▶ [Records for processing]:

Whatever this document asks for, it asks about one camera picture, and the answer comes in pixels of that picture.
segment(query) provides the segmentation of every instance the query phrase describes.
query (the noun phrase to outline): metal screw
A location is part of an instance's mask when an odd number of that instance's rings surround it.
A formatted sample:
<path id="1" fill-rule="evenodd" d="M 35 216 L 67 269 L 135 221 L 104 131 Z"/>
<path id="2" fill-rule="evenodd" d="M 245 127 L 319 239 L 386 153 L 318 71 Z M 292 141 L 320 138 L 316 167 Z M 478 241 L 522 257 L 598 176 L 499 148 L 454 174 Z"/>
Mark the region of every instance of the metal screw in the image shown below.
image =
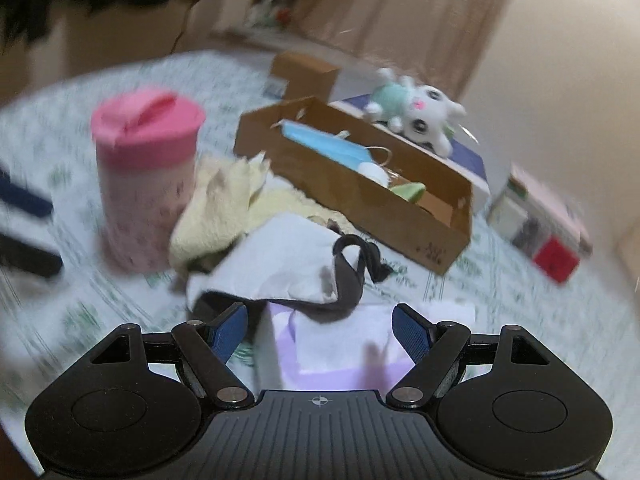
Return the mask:
<path id="1" fill-rule="evenodd" d="M 239 388 L 238 386 L 228 386 L 219 390 L 216 393 L 216 396 L 222 402 L 236 404 L 237 402 L 242 402 L 243 400 L 245 400 L 249 396 L 249 394 L 244 388 Z"/>
<path id="2" fill-rule="evenodd" d="M 421 398 L 424 397 L 424 395 L 418 388 L 411 388 L 410 386 L 396 388 L 395 390 L 393 390 L 393 393 L 391 395 L 393 395 L 395 400 L 406 402 L 407 404 L 418 402 Z"/>

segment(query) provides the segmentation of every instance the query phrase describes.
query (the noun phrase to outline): lid handle
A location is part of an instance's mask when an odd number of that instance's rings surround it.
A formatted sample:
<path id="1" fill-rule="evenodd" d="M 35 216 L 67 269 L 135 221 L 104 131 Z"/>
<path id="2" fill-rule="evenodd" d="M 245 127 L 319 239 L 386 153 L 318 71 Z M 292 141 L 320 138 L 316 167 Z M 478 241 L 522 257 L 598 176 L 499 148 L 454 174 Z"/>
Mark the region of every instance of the lid handle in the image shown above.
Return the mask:
<path id="1" fill-rule="evenodd" d="M 170 90 L 143 89 L 122 97 L 117 104 L 105 110 L 103 119 L 127 135 L 169 110 L 176 98 L 177 94 Z"/>

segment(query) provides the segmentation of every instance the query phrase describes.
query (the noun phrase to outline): tablecloth
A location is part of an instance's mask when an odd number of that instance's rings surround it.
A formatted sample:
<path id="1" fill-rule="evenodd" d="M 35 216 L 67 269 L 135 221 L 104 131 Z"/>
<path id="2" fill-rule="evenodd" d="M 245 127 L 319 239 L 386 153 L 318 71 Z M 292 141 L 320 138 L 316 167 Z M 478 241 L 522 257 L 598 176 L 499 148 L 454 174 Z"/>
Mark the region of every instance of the tablecloth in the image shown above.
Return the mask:
<path id="1" fill-rule="evenodd" d="M 167 331 L 187 318 L 184 284 L 172 272 L 123 274 L 101 248 L 102 213 L 89 131 L 103 99 L 146 85 L 175 89 L 207 113 L 199 150 L 232 155 L 242 112 L 268 104 L 266 74 L 210 52 L 183 54 L 76 78 L 0 110 L 0 162 L 12 178 L 50 194 L 41 223 L 0 203 L 0 228 L 57 248 L 59 279 L 43 281 L 0 269 L 0 421 L 31 466 L 40 465 L 24 433 L 28 404 L 94 343 L 123 322 Z M 612 441 L 600 463 L 608 479 L 640 473 L 640 344 L 635 305 L 608 292 L 588 269 L 558 287 L 481 218 L 472 241 L 439 277 L 382 246 L 394 275 L 367 284 L 381 298 L 452 299 L 478 306 L 478 329 L 525 326 L 571 366 L 609 405 Z"/>

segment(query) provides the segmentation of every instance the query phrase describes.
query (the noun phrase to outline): white stuffed animal
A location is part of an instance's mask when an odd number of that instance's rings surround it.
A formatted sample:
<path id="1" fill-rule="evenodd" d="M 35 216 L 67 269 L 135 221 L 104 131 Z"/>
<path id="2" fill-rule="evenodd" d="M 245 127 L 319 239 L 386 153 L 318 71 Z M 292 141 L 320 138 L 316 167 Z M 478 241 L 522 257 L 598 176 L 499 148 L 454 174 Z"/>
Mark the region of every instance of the white stuffed animal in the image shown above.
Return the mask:
<path id="1" fill-rule="evenodd" d="M 433 86 L 416 86 L 409 76 L 396 82 L 391 69 L 382 68 L 378 73 L 386 82 L 371 94 L 365 117 L 372 122 L 386 121 L 393 133 L 420 144 L 428 142 L 437 155 L 448 158 L 453 148 L 444 128 L 447 121 L 465 116 L 465 108 Z"/>

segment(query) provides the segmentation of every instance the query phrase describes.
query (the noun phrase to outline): pink tumbler
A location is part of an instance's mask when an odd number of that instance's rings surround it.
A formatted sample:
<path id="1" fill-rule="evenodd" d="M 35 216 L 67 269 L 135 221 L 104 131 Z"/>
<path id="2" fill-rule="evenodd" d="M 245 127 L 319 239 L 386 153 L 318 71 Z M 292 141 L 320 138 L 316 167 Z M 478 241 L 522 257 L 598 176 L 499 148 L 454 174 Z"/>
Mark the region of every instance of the pink tumbler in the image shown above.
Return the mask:
<path id="1" fill-rule="evenodd" d="M 123 94 L 94 112 L 106 238 L 125 269 L 168 267 L 171 233 L 193 193 L 204 119 L 200 106 L 164 89 Z"/>

▶ [What to do]: Among the records, find the lines that contain "tablecloth" and copy each of them.

▶ [Task output]:
query (the noun phrase to outline): tablecloth
Mark the region of every instance of the tablecloth in the image shown above.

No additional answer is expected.